■ Problem statement
Restate each record word for word, from the first to the last.

[Stored entries]

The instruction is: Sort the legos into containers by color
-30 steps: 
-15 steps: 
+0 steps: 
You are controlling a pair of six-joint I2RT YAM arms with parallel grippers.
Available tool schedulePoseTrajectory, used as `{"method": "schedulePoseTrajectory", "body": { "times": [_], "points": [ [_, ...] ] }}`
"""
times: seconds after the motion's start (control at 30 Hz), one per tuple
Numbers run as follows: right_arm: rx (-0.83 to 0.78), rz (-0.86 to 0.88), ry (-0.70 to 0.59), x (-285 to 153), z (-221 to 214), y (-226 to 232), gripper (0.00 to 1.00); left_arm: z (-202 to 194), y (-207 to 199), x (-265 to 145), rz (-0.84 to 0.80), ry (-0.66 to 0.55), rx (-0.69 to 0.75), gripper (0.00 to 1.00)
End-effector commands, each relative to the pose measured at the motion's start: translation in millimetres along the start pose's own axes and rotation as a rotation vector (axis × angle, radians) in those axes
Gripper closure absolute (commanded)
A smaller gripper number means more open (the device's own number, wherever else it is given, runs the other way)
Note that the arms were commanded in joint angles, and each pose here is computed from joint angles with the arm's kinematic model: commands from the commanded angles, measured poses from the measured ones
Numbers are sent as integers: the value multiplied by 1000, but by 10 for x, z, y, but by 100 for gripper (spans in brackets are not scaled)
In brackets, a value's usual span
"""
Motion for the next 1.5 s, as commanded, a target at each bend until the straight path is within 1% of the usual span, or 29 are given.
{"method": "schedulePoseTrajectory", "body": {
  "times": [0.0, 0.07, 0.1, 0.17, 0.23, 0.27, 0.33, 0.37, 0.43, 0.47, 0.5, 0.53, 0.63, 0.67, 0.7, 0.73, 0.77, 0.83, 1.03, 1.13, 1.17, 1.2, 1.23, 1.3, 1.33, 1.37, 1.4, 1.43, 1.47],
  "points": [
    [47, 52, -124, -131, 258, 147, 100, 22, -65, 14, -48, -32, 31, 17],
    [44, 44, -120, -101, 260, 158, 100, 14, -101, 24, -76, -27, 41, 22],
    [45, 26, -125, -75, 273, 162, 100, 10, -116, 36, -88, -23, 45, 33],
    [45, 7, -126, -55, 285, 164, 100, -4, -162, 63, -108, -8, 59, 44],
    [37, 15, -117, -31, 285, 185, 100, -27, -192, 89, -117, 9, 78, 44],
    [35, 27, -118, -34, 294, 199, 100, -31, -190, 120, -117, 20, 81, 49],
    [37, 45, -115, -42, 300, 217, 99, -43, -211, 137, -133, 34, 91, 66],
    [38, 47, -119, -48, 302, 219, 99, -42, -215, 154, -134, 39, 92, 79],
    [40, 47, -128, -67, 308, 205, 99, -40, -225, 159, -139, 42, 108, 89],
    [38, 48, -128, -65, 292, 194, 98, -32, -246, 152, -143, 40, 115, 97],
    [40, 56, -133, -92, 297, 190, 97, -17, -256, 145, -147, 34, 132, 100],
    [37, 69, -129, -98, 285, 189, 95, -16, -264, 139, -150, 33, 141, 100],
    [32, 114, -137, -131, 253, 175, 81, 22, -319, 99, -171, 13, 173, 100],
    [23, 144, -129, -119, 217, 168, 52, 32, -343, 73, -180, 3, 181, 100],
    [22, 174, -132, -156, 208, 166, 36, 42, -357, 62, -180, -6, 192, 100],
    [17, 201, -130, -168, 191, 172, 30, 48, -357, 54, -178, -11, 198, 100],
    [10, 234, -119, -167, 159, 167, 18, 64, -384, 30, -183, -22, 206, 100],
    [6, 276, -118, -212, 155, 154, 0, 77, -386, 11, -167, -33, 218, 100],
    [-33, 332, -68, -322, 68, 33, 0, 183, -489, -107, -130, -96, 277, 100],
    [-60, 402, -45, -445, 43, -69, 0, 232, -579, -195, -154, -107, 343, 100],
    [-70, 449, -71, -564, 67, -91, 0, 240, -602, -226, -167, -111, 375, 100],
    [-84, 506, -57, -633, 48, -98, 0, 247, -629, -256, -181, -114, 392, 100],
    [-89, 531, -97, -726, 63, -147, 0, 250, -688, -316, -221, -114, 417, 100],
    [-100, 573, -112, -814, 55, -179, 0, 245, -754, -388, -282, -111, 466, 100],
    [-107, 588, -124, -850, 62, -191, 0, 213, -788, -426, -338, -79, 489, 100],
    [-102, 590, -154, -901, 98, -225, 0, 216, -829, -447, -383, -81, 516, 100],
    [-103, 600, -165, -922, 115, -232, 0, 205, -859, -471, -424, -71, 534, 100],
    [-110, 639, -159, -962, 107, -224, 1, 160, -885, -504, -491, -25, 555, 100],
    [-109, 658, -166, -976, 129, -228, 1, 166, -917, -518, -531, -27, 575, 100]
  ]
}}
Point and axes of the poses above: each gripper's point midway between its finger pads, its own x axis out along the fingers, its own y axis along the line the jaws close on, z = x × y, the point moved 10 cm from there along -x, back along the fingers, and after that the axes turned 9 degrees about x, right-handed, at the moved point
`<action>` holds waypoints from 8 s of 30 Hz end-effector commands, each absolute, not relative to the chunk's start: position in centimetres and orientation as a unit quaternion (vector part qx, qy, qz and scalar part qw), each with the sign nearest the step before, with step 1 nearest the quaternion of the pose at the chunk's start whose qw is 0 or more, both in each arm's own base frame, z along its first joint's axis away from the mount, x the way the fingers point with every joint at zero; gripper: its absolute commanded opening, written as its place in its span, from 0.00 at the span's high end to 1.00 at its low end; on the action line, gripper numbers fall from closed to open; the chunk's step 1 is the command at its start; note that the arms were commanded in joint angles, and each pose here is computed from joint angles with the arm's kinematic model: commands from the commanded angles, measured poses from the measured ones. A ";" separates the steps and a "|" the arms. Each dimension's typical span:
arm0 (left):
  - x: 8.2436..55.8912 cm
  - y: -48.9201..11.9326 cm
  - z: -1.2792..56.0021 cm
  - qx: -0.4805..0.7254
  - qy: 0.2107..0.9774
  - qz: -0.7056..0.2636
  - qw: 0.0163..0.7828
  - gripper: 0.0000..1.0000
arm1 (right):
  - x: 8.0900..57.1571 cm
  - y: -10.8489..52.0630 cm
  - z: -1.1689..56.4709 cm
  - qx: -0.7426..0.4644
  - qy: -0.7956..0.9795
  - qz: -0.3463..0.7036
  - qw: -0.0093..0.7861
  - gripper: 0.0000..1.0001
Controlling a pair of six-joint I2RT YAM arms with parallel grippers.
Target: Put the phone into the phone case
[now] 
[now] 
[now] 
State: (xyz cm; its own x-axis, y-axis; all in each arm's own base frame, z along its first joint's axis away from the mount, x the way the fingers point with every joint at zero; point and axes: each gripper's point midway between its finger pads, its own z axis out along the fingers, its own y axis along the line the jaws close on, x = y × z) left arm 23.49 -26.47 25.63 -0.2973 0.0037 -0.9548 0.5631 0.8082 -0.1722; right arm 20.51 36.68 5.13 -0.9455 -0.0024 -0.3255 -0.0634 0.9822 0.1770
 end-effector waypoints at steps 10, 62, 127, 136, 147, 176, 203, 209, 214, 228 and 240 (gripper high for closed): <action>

■ Response box
The instruction is: Sort the legos into containers by color
-30 steps: 
-15 steps: 
+0 steps: 
You are controlling a pair of six-joint I2RT YAM arms with parallel grippers.
Available tool schedulePoseTrajectory, used as `{"method": "schedulePoseTrajectory", "body": { "times": [_], "points": [ [_, ...] ] }}`
"""
times: seconds after the motion's start (control at 30 Hz), one per tuple
Numbers run as follows: right_arm: rx (-0.83 to 0.78), rz (-0.86 to 0.88), ry (-0.70 to 0.59), x (-285 to 153), z (-221 to 214), y (-226 to 232), gripper (0.00 to 1.00); left_arm: z (-202 to 194), y (-207 to 199), x (-265 to 145), rz (-0.84 to 0.80), ry (-0.66 to 0.55), rx (-0.69 to 0.75), gripper (0.00 to 1.00)
End-effector commands, each relative to the pose measured at the motion's start: translation in millimetres along the start pose's own axes and rotation as a rotation vector (axis × angle, radians) in those axes
Gripper closure absolute (commanded)
A smaller gripper number means more open (the device's own number, wherever else it is given, runs the other way)
Note that the arms were commanded in joint angles, and each pose here is computed from joint angles with the arm's kinematic model: commands from the commanded angles, measured poses from the measured ones
Numbers are sent as integers: the value multiplied by 1000, but by 10 for x, z, y, but by 100 for gripper (spans in brackets are not scaled)
In brackets, a value's usual span
"""
Motion for the next 1.5 s, as commanded, a target at each bend until the straight path is within 1% of the usual span, or 29 are given.
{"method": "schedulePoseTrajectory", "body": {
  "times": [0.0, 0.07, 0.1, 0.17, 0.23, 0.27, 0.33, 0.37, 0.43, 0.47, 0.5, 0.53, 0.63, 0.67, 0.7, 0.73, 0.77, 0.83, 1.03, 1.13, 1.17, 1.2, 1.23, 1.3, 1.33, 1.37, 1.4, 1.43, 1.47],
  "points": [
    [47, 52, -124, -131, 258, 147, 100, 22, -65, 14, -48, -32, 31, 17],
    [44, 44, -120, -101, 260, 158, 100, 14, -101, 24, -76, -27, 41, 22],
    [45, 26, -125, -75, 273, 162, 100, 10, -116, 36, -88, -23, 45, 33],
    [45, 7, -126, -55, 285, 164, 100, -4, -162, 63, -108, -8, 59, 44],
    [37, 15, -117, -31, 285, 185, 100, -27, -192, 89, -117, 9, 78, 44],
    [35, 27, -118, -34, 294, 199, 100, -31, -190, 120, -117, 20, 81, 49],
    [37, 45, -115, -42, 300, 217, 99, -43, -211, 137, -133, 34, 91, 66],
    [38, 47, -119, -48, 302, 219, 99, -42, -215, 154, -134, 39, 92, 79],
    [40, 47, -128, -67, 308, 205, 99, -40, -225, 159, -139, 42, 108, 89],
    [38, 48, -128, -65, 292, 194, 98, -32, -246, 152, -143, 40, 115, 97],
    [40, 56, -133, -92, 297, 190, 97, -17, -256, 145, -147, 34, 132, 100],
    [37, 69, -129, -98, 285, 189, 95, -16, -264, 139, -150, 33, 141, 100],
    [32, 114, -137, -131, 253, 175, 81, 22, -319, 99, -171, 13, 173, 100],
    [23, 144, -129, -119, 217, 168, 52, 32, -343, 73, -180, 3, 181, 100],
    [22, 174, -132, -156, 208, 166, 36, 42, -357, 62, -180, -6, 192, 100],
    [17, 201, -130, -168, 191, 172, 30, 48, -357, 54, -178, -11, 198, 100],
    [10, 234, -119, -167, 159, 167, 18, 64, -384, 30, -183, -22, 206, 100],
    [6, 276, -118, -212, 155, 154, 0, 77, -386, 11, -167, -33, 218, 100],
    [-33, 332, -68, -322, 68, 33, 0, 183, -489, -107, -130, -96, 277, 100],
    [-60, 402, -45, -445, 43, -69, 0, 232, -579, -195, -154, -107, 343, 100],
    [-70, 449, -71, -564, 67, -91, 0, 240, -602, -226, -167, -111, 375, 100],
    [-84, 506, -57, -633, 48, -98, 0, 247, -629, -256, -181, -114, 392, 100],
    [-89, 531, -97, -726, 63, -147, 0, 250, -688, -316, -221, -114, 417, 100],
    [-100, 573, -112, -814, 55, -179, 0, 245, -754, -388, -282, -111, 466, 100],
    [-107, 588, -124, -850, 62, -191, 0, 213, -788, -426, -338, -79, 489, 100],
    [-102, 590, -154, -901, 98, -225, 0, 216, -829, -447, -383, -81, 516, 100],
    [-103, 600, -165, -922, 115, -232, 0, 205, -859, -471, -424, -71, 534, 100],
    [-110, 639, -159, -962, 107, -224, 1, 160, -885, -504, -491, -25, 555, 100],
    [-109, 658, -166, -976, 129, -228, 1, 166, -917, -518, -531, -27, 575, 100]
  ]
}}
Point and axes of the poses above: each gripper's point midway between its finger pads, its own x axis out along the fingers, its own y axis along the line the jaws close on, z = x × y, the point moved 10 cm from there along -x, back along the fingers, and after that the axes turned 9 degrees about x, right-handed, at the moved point
`<action>` holds waypoints from 8 s of 30 Hz end-effector commands, each absolute, not relative to the chunk's start: position in centimetres and orientation as a unit quaternion (vector part qx, qy, qz and scalar part qw), each with the sign nearest the step before, with step 1 nearest the quaternion of the pose at the chunk's start whose qw is 0 or more, both in each arm's own base frame, z along its first joint's axis away from the mount, x the way the fingers point with every joint at zero; gripper: its absolute commanded opening, written as its place in its span, from 0.00 at the span's high end to 1.00 at its low end; on the action line, gripper numbers fall from closed to open; the chunk's step 1 is the command at its start; note that the arms were commanded in joint angles, and each pose here is computed from joint angles with the arm's kinematic model: commands from the commanded angles, measured poses from the measured ones. A ";" separates the steps and a "|" the arms. Each dimension's typical span:
arm0 (left):
  - x: 8.2436..55.8912 cm
  - y: -48.9201..11.9326 cm
  - z: -1.2792..56.0021 cm
  - qx: -0.4805..0.7254
  - qy: 0.2107..0.9774
  - qz: -0.7056..0.2636
  - qw: 0.0163..0.7828
  - gripper: 0.0000..1.0000
arm1 (right):
  - x: 8.0900..57.1571 cm
  - y: -10.8489..52.0630 cm
  - z: -1.1689..56.4709 cm
  - qx: -0.7426..0.4644
  - qy: -0.7956..0.9795
  - qz: -0.3463..0.7036
  - qw: -0.0093..0.7861
  - gripper: 0.0000..1.0001
Controlling a pair of six-joint I2RT YAM arms with parallel grippers.
Target: Put the phone into the phone case
[now] 
[now] 
[now] 
State: (xyz cm; its own x-axis, y-axis; all in each arm's own base frame, z along its first joint's axis away from the mount, x the way the fingers point with every joint at zero; point and axes: each gripper's point midway between its finger pads, its own z axis out along the fingers, its own y axis along the line the jaws close on, x = y × z) left arm 23.49 -26.47 25.63 -0.2973 0.0037 -0.9548 0.5631 0.8082 -0.1722; right arm 20.51 36.68 5.13 -0.9455 -0.0024 -0.3255 -0.0634 0.9822 0.1770
 end-effector waypoints at steps 10, 62, 127, 136, 147, 176, 203, 209, 214, 228 and 240 (gripper high for closed): <action>

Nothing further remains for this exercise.